The middle-eight provided by McCartney was written as a wistful recollection of his younger years, which included riding the 82 bus to school, smoking, and going to class. This theme – the Beatles' youth in Liverpool – matched that of "Penny Lane" (named after the street in Liverpool) and "Strawberry Fields Forever" (named after the orphanage near Lennon's childhood home in Liverpool), two songs written for the album but instead released as a double A-side. According to Beatles scholar Kenneth Womack, another lyrical influence for McCartney's bridge section was the jazz standard "On the Sunny Side of the Street".

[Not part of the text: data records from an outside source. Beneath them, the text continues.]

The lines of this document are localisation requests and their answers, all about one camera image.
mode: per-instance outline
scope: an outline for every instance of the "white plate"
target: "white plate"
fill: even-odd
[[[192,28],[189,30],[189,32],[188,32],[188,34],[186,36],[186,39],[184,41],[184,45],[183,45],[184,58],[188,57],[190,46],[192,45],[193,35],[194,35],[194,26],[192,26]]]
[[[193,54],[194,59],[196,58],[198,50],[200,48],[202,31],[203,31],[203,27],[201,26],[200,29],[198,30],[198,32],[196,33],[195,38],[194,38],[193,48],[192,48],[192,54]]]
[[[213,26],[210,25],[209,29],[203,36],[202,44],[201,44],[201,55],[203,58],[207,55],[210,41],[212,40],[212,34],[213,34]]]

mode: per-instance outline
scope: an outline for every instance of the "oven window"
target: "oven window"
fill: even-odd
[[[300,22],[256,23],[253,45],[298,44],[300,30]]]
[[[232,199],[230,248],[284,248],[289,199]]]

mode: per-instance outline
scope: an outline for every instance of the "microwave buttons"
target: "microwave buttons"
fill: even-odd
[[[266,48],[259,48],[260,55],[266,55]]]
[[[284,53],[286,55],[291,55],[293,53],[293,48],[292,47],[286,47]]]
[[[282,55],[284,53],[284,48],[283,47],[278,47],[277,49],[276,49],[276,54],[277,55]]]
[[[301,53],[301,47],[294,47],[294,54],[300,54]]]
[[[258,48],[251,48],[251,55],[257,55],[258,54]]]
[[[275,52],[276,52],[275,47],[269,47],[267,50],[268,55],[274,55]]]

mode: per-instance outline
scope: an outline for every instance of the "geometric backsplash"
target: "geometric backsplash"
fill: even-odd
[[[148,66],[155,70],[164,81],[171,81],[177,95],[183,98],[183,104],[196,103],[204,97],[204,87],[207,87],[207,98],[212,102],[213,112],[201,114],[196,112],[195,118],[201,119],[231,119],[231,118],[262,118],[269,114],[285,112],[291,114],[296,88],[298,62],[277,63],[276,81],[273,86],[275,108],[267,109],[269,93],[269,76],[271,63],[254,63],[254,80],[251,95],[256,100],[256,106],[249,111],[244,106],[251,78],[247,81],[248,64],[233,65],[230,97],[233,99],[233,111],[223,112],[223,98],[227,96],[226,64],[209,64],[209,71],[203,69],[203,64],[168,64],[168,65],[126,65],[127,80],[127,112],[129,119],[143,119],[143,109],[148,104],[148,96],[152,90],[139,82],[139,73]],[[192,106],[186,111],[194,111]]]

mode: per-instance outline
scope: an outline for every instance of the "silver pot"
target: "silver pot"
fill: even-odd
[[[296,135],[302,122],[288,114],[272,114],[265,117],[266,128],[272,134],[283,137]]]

==Musical structure and development==

===Basic track===
The Beatles began recording the song, with a working title of "In the Life of ...", at EMI's Studio Two on 19 January 1967. The line-up as they rehearsed the track was Lennon on piano, McCartney on Hammond organ, Harrison on acoustic guitar, and Starr on drums. The band then taped four takes of the rhythm track, by which point Lennon had switched to acoustic guitar and McCartney to piano, with Harrison now playing maracas.

As a link between the end of the second verse and the start of McCartney's middle-eight, the band included a 24-bar bridge. At first, the Beatles were not sure how to fill this link section. At the conclusion of the session on 19 January, the transition consisted of a simple repeated piano chord and the voice of assistant Mal Evans counting out the bars. Evans' voice was treated with gradually increasing amounts of echo. The 24-bar bridge ended with the sound of an alarm clock triggered by Evans. Although the original intent was to edit out the ringing alarm clock when the section was filled in, it complemented McCartney's piece – which begins with the line "Woke up, fell out of bed" – so the decision was made to keep the sound. (Note: Martin later said that editing it out would have been unfeasible in any case.) A second transition follows McCartney's final line of the middle eight ("I went into a dream") consisting of vocalised "aah"s that link to the song's final verse. (Accounts differ as to which of the Beatles sang it.)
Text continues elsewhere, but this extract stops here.